* The task
Below are the records. Retype exactly the lines between the lines holding "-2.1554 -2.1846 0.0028" and "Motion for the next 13", inclusive.

* Information shown
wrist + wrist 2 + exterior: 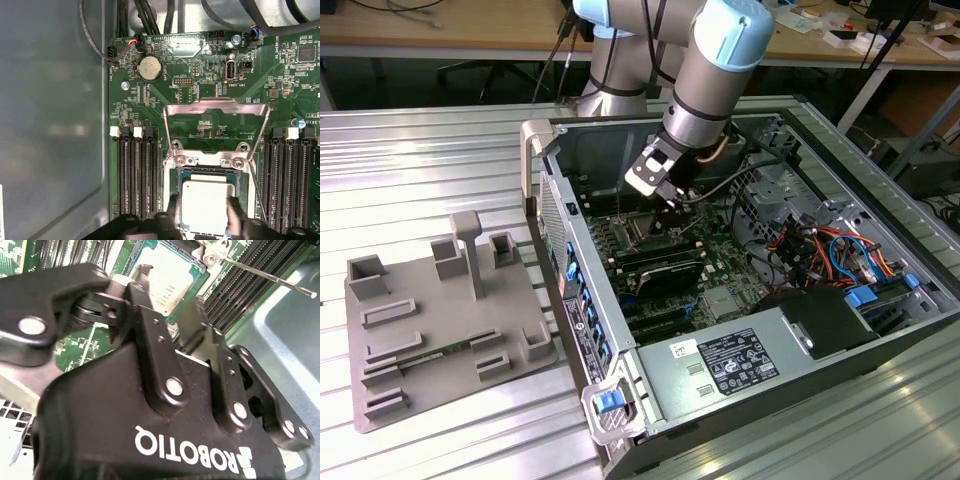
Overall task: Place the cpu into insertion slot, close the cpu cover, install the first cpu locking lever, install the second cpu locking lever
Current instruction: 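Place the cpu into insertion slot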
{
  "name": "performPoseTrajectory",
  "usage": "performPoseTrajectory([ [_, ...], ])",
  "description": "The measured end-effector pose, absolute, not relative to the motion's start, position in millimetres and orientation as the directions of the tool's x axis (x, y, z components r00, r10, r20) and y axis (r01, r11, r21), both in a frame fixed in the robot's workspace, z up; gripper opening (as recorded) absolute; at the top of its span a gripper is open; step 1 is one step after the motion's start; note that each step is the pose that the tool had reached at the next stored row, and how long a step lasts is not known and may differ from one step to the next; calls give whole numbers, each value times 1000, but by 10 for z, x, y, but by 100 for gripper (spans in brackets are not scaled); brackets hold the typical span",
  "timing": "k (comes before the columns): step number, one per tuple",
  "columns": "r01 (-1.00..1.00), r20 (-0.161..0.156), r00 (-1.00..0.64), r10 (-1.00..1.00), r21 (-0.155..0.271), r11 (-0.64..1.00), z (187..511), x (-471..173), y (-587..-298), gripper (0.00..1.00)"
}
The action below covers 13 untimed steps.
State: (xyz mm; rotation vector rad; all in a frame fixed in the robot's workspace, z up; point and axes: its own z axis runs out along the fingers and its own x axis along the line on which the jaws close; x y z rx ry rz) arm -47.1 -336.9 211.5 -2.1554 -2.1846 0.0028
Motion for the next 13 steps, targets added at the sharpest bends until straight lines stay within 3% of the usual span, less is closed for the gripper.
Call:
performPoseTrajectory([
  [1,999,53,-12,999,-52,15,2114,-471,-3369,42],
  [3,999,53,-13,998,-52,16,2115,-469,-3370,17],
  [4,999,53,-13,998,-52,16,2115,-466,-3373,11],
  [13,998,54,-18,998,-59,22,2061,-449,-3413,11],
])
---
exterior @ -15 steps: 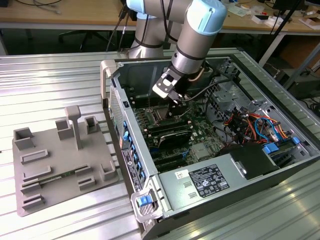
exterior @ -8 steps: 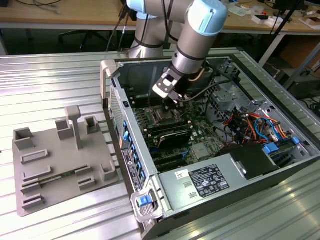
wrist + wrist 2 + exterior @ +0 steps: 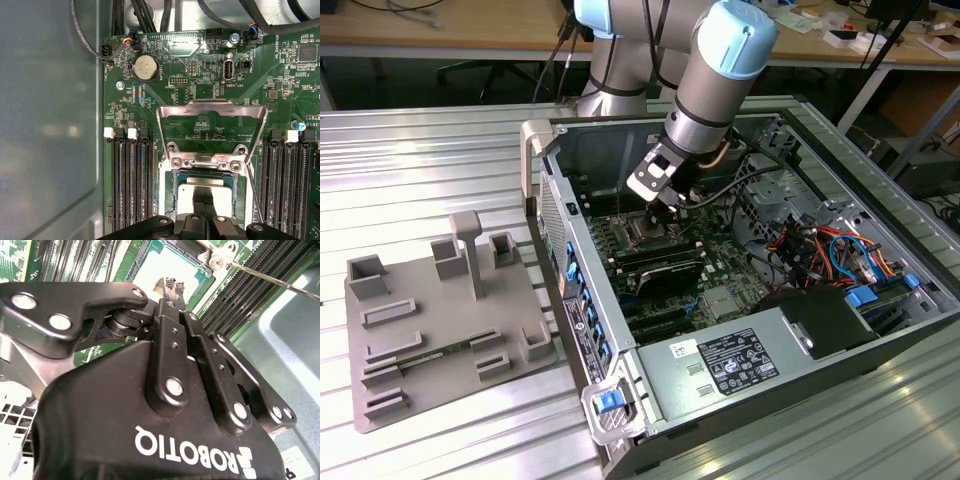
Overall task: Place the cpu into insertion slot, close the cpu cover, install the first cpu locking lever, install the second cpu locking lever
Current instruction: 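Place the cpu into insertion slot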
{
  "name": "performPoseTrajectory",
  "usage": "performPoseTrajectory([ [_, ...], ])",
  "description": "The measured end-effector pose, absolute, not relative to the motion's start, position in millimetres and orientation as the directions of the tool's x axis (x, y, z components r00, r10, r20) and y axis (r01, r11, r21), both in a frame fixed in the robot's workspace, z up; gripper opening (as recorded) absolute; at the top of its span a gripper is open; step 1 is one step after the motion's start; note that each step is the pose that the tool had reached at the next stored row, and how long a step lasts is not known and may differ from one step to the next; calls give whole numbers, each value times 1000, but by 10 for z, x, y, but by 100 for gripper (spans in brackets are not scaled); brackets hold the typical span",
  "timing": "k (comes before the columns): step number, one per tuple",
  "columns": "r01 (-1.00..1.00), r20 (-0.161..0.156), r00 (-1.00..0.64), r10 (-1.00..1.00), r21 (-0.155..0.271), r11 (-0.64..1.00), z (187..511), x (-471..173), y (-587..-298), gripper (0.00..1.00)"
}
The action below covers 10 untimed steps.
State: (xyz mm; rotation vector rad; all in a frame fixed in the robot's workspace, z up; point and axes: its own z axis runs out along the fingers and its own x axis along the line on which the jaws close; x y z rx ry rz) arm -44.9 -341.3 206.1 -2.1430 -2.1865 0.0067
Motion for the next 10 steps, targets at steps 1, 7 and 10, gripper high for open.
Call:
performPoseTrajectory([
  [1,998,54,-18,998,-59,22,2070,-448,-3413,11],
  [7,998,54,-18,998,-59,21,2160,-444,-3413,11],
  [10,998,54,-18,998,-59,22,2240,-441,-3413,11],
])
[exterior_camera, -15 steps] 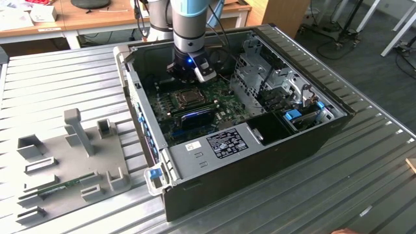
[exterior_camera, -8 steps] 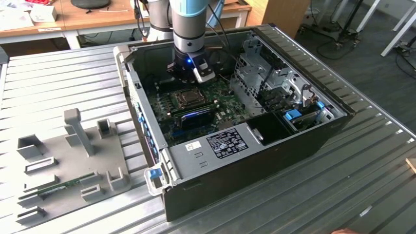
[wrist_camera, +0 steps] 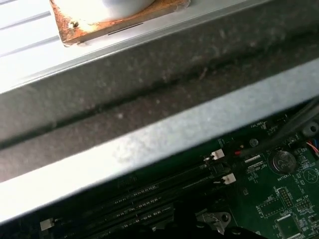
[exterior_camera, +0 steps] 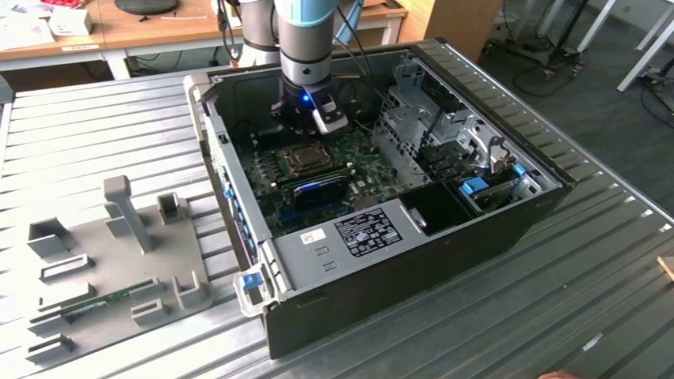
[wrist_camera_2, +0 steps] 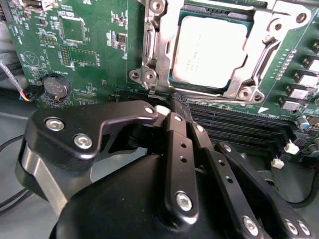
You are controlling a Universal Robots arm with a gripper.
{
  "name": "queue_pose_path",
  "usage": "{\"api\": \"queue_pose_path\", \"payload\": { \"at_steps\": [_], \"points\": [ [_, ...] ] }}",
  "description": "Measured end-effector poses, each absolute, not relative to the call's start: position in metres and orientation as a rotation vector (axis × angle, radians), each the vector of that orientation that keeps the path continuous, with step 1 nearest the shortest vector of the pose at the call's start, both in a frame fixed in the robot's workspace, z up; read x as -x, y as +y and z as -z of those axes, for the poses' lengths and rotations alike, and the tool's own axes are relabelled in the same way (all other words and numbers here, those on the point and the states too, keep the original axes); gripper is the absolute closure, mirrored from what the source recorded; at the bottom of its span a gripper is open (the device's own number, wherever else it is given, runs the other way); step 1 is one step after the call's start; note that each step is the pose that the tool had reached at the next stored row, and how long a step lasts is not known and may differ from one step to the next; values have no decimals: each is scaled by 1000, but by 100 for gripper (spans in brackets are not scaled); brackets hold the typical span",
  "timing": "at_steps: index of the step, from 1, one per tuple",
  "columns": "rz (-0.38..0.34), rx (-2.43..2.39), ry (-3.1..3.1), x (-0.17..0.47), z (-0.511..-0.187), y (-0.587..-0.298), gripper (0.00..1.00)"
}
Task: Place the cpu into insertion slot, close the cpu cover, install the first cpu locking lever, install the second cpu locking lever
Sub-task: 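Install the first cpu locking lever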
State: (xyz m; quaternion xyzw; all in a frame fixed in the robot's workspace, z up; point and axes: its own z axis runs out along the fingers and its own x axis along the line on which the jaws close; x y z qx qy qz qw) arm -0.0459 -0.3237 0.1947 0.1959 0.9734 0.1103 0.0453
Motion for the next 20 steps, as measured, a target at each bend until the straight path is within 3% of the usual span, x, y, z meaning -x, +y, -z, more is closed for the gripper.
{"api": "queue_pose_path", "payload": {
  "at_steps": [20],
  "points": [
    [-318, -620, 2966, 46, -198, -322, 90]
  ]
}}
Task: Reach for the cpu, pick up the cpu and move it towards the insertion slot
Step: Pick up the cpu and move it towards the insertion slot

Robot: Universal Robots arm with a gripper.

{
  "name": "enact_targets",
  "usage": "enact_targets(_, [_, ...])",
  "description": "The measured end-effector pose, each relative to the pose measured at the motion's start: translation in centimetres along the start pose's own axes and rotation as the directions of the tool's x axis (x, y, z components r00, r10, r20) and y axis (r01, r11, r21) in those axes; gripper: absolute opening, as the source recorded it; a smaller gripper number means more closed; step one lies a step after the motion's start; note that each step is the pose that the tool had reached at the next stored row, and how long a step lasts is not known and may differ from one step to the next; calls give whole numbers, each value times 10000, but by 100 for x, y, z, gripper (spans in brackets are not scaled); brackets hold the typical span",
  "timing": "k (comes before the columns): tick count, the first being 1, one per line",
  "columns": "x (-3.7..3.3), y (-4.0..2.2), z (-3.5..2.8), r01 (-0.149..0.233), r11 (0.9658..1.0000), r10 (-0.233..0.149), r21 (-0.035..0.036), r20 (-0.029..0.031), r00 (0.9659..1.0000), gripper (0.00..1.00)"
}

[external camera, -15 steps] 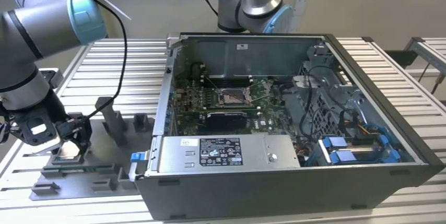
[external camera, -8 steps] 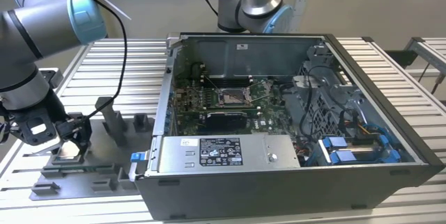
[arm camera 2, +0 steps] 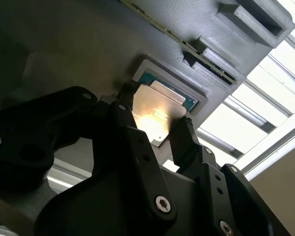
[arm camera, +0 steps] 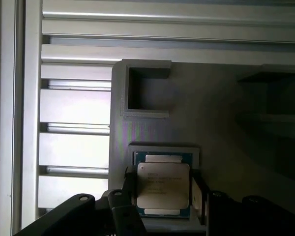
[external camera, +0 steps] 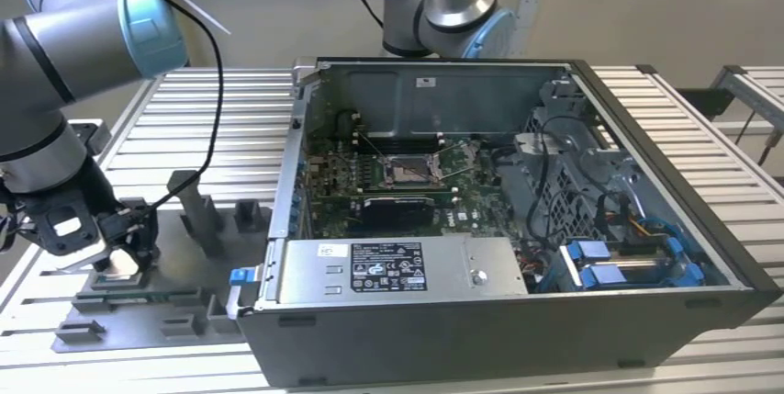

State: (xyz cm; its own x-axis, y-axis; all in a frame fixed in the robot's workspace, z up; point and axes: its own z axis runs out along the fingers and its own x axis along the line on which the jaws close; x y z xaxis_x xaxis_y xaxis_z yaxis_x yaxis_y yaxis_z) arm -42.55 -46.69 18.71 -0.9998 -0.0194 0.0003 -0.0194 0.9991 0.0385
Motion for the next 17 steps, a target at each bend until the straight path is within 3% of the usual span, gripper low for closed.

* Response to the task
State: (xyz mm; rotation vector rad; all in a frame fixed in the robot's workspace, z up; point and axes: its own z axis runs out along the fingers and its own x axis along the line on which the jaws close; x y z rx ry rz) arm -47.1 -336.9 211.5 -2.1554 -2.1846 0.0028
Motion for the next 13 steps, targets added at the sharpest bends until straight lines stay within 3% of the usual span, less is closed for the gripper.

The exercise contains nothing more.